● **Description of the task**: Each line that contains the word "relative" is to be copied from the records below.

Items listed in a dataset
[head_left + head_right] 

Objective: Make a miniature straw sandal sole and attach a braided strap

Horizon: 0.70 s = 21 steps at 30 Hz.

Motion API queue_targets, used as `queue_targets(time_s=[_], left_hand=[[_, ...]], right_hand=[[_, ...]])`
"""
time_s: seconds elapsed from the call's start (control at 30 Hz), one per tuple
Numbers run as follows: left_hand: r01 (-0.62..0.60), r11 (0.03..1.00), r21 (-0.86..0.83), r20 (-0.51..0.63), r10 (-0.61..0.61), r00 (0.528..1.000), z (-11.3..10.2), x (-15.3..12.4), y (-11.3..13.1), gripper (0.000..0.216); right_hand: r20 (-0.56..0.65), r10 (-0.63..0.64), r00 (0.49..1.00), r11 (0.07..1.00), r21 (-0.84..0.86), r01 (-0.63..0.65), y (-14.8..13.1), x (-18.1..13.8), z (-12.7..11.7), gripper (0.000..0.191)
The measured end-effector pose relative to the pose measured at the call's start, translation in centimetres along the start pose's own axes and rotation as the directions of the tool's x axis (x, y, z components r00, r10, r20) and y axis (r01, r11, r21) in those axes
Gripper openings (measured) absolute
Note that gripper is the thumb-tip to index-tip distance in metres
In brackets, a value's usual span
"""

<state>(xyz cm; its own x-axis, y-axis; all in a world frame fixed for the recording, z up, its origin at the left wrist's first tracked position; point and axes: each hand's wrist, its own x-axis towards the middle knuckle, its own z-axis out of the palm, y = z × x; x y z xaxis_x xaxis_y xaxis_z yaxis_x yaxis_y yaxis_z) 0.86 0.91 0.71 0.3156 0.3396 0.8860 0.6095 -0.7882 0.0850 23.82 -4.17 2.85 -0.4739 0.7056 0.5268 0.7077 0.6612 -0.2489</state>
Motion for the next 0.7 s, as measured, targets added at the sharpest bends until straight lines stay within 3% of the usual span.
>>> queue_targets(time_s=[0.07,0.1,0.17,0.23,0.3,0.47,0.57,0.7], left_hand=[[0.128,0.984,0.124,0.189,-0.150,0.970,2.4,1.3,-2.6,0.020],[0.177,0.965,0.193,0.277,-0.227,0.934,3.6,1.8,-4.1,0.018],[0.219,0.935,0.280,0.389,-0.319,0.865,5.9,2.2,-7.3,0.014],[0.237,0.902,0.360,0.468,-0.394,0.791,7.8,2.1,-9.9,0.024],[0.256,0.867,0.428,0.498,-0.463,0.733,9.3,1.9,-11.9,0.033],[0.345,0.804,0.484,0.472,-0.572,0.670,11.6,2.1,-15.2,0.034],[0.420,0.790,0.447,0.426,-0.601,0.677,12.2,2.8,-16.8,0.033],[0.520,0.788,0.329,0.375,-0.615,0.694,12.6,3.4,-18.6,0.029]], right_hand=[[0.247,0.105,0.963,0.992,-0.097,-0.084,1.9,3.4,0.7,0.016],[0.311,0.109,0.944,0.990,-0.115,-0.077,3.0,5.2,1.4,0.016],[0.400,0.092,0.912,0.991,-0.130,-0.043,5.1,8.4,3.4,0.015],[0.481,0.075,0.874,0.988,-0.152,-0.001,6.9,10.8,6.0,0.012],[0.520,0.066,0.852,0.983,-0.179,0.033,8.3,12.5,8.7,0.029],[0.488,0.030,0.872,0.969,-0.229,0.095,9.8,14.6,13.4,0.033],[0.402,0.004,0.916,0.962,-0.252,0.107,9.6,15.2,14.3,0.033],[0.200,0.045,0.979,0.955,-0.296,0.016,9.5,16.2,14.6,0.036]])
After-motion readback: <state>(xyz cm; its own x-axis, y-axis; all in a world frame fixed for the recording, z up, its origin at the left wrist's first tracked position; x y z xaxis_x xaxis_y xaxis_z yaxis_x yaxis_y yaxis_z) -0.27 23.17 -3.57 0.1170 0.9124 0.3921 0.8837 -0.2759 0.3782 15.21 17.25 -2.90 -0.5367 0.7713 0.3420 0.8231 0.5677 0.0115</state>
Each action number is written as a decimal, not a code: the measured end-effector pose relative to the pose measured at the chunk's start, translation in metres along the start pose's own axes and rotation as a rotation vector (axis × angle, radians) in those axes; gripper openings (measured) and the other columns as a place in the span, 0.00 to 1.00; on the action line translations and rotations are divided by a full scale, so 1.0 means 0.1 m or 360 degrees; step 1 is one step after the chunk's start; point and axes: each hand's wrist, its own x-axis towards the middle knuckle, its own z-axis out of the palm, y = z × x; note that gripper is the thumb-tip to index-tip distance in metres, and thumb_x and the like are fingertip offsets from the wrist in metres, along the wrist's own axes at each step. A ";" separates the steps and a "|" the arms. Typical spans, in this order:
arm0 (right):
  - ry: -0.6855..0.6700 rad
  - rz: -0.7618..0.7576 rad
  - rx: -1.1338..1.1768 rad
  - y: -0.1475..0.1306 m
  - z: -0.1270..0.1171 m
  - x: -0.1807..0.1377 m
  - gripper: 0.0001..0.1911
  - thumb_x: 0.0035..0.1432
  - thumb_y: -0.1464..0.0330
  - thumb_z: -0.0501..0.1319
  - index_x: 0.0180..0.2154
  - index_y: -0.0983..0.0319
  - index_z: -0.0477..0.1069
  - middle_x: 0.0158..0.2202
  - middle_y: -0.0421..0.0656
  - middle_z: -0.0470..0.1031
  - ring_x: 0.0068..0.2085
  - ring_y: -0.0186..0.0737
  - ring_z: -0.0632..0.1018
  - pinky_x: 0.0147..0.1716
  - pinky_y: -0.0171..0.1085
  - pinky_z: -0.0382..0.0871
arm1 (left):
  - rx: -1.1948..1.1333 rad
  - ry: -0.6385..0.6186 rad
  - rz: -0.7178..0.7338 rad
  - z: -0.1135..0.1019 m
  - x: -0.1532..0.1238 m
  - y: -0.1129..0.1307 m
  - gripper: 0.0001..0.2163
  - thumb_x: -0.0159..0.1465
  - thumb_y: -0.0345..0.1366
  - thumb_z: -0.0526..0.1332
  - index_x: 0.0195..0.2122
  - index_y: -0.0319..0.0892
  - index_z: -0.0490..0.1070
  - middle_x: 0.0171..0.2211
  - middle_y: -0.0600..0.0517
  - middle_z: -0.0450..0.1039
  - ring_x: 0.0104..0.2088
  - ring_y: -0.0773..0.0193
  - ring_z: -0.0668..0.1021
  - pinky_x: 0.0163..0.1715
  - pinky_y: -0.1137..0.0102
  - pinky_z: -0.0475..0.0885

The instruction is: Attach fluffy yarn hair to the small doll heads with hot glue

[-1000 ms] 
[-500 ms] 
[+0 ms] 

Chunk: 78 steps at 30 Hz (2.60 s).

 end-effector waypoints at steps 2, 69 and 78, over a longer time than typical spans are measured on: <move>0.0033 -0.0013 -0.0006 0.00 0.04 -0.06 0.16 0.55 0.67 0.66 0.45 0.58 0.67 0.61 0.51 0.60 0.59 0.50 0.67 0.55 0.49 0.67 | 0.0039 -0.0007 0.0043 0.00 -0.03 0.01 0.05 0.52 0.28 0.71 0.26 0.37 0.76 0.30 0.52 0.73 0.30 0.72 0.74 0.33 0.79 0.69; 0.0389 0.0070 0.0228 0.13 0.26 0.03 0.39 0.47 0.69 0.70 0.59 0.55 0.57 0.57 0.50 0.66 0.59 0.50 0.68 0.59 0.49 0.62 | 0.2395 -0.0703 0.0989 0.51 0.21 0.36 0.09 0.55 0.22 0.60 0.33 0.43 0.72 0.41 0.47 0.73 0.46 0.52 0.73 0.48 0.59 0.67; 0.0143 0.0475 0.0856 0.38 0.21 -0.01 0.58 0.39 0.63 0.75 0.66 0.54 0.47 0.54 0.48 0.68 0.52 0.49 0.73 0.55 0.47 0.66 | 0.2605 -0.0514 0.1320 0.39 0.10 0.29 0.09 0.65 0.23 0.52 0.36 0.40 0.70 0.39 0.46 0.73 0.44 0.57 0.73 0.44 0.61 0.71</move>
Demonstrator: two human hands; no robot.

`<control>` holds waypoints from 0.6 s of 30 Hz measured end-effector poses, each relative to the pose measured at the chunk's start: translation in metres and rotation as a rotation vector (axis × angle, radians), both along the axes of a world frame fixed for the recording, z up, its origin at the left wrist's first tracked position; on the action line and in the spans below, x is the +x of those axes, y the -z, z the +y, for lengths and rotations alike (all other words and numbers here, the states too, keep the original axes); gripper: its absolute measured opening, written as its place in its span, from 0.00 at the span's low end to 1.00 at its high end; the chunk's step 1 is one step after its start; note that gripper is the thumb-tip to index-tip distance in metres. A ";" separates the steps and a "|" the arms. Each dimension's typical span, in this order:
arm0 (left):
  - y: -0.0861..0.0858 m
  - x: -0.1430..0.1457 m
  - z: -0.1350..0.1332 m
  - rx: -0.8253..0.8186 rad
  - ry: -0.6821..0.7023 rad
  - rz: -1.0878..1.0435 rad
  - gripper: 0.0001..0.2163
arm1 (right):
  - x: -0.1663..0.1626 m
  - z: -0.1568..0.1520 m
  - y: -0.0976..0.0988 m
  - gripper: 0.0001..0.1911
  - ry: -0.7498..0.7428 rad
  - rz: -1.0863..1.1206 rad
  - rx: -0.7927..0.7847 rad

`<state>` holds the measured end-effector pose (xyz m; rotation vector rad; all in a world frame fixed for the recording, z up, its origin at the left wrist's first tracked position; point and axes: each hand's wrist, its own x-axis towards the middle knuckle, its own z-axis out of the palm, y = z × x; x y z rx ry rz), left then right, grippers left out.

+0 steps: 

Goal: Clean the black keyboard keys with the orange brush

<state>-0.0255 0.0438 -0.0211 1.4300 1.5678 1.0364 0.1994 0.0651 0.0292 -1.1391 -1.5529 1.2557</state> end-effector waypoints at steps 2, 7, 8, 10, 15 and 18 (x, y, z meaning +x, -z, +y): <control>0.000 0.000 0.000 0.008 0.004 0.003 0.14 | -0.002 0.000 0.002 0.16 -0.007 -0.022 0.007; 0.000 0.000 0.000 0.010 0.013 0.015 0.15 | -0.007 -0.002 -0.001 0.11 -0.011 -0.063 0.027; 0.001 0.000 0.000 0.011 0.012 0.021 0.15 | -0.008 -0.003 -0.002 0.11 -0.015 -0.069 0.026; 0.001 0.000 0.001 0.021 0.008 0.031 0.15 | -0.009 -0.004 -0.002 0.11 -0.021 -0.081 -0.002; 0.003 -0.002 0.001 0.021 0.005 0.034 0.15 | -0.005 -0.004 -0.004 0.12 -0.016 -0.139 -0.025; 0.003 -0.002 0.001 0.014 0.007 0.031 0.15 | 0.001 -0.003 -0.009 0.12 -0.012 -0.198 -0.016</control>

● **Completed exercise**:
The measured end-effector pose relative to the pose measured at the call's start, translation in centimetres along the start pose's own axes and rotation as the directions of the tool's x axis (x, y, z components r00, r10, r20) and y axis (r01, r11, r21) in those axes
Each action number is written as a decimal, not a code: the measured end-effector pose relative to the pose measured at the chunk's start, translation in metres along the start pose's own axes and rotation as a rotation vector (axis × angle, radians) in those axes; gripper openings (measured) and the other columns as a place in the span, 0.00 to 1.00; on the action line translations and rotations are divided by a full scale, so 1.0 means 0.1 m or 360 degrees; step 1 is one step after the chunk's start; point and axes: each hand's wrist, its own x-axis towards the middle knuckle, its own z-axis out of the palm, y = z × x; note that gripper is the thumb-tip to index-tip distance in metres, and thumb_x and the like are fingertip offsets from the wrist in metres, along the wrist's own axes at each step. A ";" separates the steps and a "|" the arms. Typical spans, in this order:
`<control>` holds waypoints from 0.6 s of 30 Hz measured end-effector poses, each relative to the pose measured at the chunk's start: translation in metres and rotation as a rotation vector (axis × angle, radians), both along the axes of a world frame fixed for the recording, z up, its origin at the left wrist's first tracked position; on the action line and in the spans below, x is the +x of those axes, y the -z, z the +y, for lengths and rotations alike (all other words and numbers here, the states too, keep the original axes); gripper: its absolute measured opening, written as its place in its span, from 0.00 at the span's low end to 1.00 at its high end; the chunk's step 1 is one step after its start; note that gripper is the thumb-tip to index-tip distance in metres. A ";" separates the steps and a "|" the arms. Each dimension's typical span, in this order:

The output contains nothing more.